En realidad, eran amigos de largo plazo que habían acordado felizmente trabajar como su gerente cuando ella abrió la cafetería.
Steffan se quedó atrás, observando la interacción.
A pesar de su celos persistente, no pudo evitar admirar la bondad de Lauren y el genuino calor que exudaba.
—Entonces, ¿qué te pasa?
—preguntó Steffan.
—¿Doctor Steffan?
—Horacio llamó, su rostro iluminándose en reconocimiento.
Había pensado que era uno de los otros médicos que había seguido a Lauren y no le había prestado mucha atención.
—El médico que me vio dijo que era una intoxicación alimentaria —dijo en respuesta a la pregunta de Steffan.
Steffan frunció el ceño, preguntándose cómo el hombre sabía su nombre.
Estaba seguro de que no era uno de sus antiguos pacientes ya que había sido admitido allí apenas ayer.
¿Lo conocía a través de Lauren ya que era amigo de Lauren?
—¿Necesitas algo?
—preguntó Lauren a Horatio, su voz llena de preocupación.
—No, estoy bien.
Solo tenerte aquí es suficiente —respondió Horatio, sus ojos reflejando gratitud.

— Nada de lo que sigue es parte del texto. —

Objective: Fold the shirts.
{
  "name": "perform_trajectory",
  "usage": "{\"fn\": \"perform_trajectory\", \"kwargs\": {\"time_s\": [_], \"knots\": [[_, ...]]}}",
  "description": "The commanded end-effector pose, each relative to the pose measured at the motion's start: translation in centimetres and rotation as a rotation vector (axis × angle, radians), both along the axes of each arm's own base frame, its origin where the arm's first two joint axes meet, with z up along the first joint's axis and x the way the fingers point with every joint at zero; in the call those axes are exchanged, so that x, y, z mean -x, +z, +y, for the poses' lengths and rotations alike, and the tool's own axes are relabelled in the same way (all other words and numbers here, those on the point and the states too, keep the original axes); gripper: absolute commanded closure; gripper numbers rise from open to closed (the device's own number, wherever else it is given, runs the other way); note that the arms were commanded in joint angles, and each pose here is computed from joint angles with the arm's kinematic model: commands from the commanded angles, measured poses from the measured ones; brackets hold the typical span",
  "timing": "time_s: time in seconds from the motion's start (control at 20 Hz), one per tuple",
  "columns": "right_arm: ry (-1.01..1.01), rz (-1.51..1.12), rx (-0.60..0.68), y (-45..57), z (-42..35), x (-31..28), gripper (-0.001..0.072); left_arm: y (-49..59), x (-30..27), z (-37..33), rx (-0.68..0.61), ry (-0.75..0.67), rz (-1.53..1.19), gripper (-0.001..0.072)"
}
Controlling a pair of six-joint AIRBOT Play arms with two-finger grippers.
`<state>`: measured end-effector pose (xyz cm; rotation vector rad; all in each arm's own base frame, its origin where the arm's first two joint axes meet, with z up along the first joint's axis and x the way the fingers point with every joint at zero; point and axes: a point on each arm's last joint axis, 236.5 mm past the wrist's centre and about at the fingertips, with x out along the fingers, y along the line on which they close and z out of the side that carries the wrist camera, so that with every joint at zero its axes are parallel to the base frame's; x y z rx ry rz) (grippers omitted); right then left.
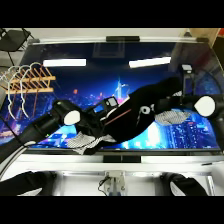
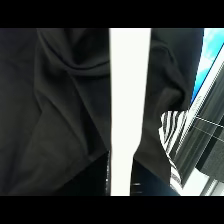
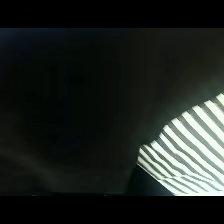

Steffan dejó de lado momentáneamente sus dudas y contempló a Lauren con admiración.
Estaba claro que Lauren tenía un impacto profundo en las personas a su alrededor, y estaba empezando a entender por qué era tan querida.
Al salir de la habitación, Steffan se volteó hacia Lauren, su voz más suave.
—De verdad eres buena con la gente, ¿lo sabías?
Lauren sonrió, sus hoyuelos apareciendo como delicadas medias lunas en sus mejillas, transformando su rostro con un calor radiante.
Steffan sintió que su corazón se saltaba un latido, completamente cautivado por ella.